Samedi 4 août 1990
Sept heures du matin, sur le chemin de Pamplona. Aujourd’hui, je suis l’itinéraire fléché en jaune, en espérant ne pas me perdre car je dois arriver à Pamplona avant la fermeture des magasins.
J’ai passé une bonne nuit et me suis levé le premier, à 6 heures, les autres commençant juste à se réveiller quand je suis parti, après un bon café. Mon réchaud à gaz m’aura été bien utile tout au long de mon voyage. Grâce à lui, je peux en 5 minutes me faire bouillir de l’eau et préparer un thé ou un café sur le pouce. Je pourrais difficilement m’en passer.
Je monte en direction d’un village dont l’aspect fortifié me fait croire que je suis un pèlerin d’antan parcourant le chemin des étoiles. Tout dort encore, même les chiens semblent ne pas vouloir se réveiller au passage des piétons. Peut-être en ont-ils trop l’habitude.
Le GR65 vient donc jusqu’ici ? J’en vois encore les marques rouges et blanches de temps en temps.
J’ai trouvé que notre repas d’hier soir était un peu cher, après ce que m’avait dit mon compagnon de route espagnol avant-hier. D’après lui, un «menú del día» coûte entre 400 et 500 Pts, vin compris. Or; nous avons eu, les deux allemands, l’espagnol et moi, le même menu : frites, jambon à la sauce tomate, deux œufs sur le plat plus salade plus deux verres de bière et deux verres de vin et encore une bouteille de vin ordinaire mais assez bon, puis pour finir un seul café – pour moi – le tout servi avec beaucoup de lenteur, pour 3700 Pts à diviser par 4, soit à peu près 900 Pts par personne. Vous me direz que ça ne fait guère plus de 40 Frs. On n’aurait certainement pas mangé tout ça – ni bu autant – pour ce prix en France. Mais à ce train-là, mes billets de 1000 Pts filent vite, je dois faire attention.
Dans le restaurant où nous dînions, il y avait un gamin de l’âge de Jean, peut-être même plus jeune. Peut-être à cause de ma barbe blanche naissante – son père en portait une aussi, mais bien plus noire était la sienne –, il me regardait avec attention et, chaque fois qu’il passait derrière moi, me grattouillait du doigt puis courait se cacher derrière le comptoir d’où il me faisait ensuite des signes de connivence. Et si je le regardais, alors il riait tout content d’avoir attiré mon attention. Et le manège recommençait. Mais jamais il ne se décida à s’approcher de moi. Nous nous étions seulement reconnus de loin, le plus jeune à peine venu au monde et le plus vieux qui le quitterai bientôt, par cette mystérieuse alchimie rapprochant deux êtres sur le cercle de la vie, l’un et l’autre plus près que les autres puisque juste après et juste avant le néant.

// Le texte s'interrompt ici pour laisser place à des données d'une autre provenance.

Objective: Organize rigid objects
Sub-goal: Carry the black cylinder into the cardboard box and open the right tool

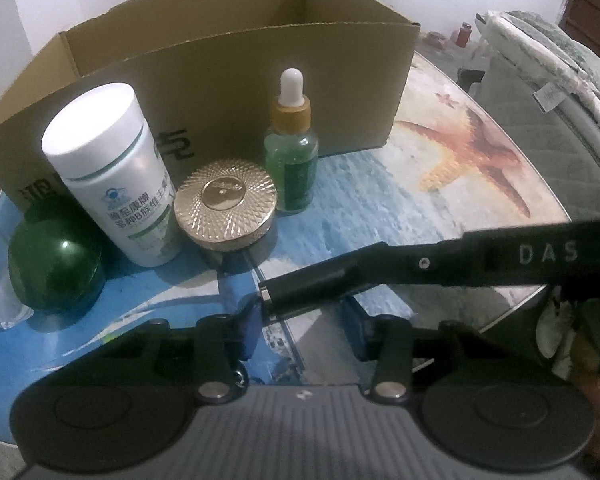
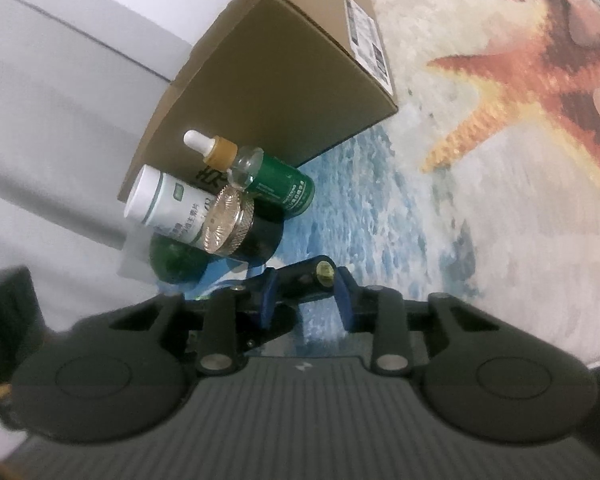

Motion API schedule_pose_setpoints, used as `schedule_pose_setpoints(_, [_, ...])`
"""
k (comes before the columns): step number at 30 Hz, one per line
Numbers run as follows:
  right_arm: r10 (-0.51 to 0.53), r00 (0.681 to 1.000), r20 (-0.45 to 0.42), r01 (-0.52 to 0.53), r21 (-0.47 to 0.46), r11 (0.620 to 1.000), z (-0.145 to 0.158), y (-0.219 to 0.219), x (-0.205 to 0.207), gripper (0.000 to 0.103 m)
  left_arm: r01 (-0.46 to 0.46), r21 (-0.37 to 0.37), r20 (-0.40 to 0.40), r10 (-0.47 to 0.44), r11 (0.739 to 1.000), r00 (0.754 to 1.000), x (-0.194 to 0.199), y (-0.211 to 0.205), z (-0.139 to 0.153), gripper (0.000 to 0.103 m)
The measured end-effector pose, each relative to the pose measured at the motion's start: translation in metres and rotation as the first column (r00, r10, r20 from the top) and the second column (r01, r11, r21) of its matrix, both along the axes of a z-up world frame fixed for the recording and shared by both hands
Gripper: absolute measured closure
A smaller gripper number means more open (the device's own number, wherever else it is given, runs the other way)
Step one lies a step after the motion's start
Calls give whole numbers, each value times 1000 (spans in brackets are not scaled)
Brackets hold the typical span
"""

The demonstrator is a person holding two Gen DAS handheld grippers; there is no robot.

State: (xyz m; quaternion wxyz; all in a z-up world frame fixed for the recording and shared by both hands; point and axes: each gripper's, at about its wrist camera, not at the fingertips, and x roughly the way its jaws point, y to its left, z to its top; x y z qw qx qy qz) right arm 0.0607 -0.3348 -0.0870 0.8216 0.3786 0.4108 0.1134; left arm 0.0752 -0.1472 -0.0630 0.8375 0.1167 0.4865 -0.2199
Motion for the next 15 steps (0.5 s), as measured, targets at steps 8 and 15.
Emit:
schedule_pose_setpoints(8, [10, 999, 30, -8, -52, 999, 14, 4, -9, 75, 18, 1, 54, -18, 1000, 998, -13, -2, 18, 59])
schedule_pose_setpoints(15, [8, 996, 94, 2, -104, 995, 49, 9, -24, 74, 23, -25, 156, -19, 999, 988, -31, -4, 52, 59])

Dans la forêt encore sombre à cette heure-ci, j’entends les voitures en contrebas, sur la route goudronnée. Je me sens tellement mieux loin d’elles.
Le chemin de Compostelle en Espagne est bien respecté et il est bien entretenu, de façon à ce que les pèlerins puissent le suivre sans mal. Leur guide est d’ailleurs très détaillé, à la centaine de mètres près et les «refugios» sont tous très bien indiqués et tenus par des responsables chargés de nous accueillir après avoir appliqué sur notre credencial le «sello» traditionnel du lieu, qui attestera de notre passage. Les hôtes ou hôtesses de ces centres d’accueil sont tout prêts à vous aider et à vous informer.
Le jeune espagnol avec qui j’ai dîné hier soir en présence des deux allemands vient de Madrid. C’est son premier pèlerinage mais il m’a bien aidé en me réexpliquant lentement les explications qu’on nous avait données ou en répondant à mes questions. Peu bavard, comme un vrai pèlerin. Chacun suit son chemin, son projet, son idéal et garde pour lui ses sentiments, qu’on n’exprime que rarement et pudiquement à ceux qui ont gagné notre confiance.
En quelques heures de rencontre le soir en fin d’étape ou le matin avant de repartir, on ne peut pas bien sûr entrouvrir largement nos portes sur autrui.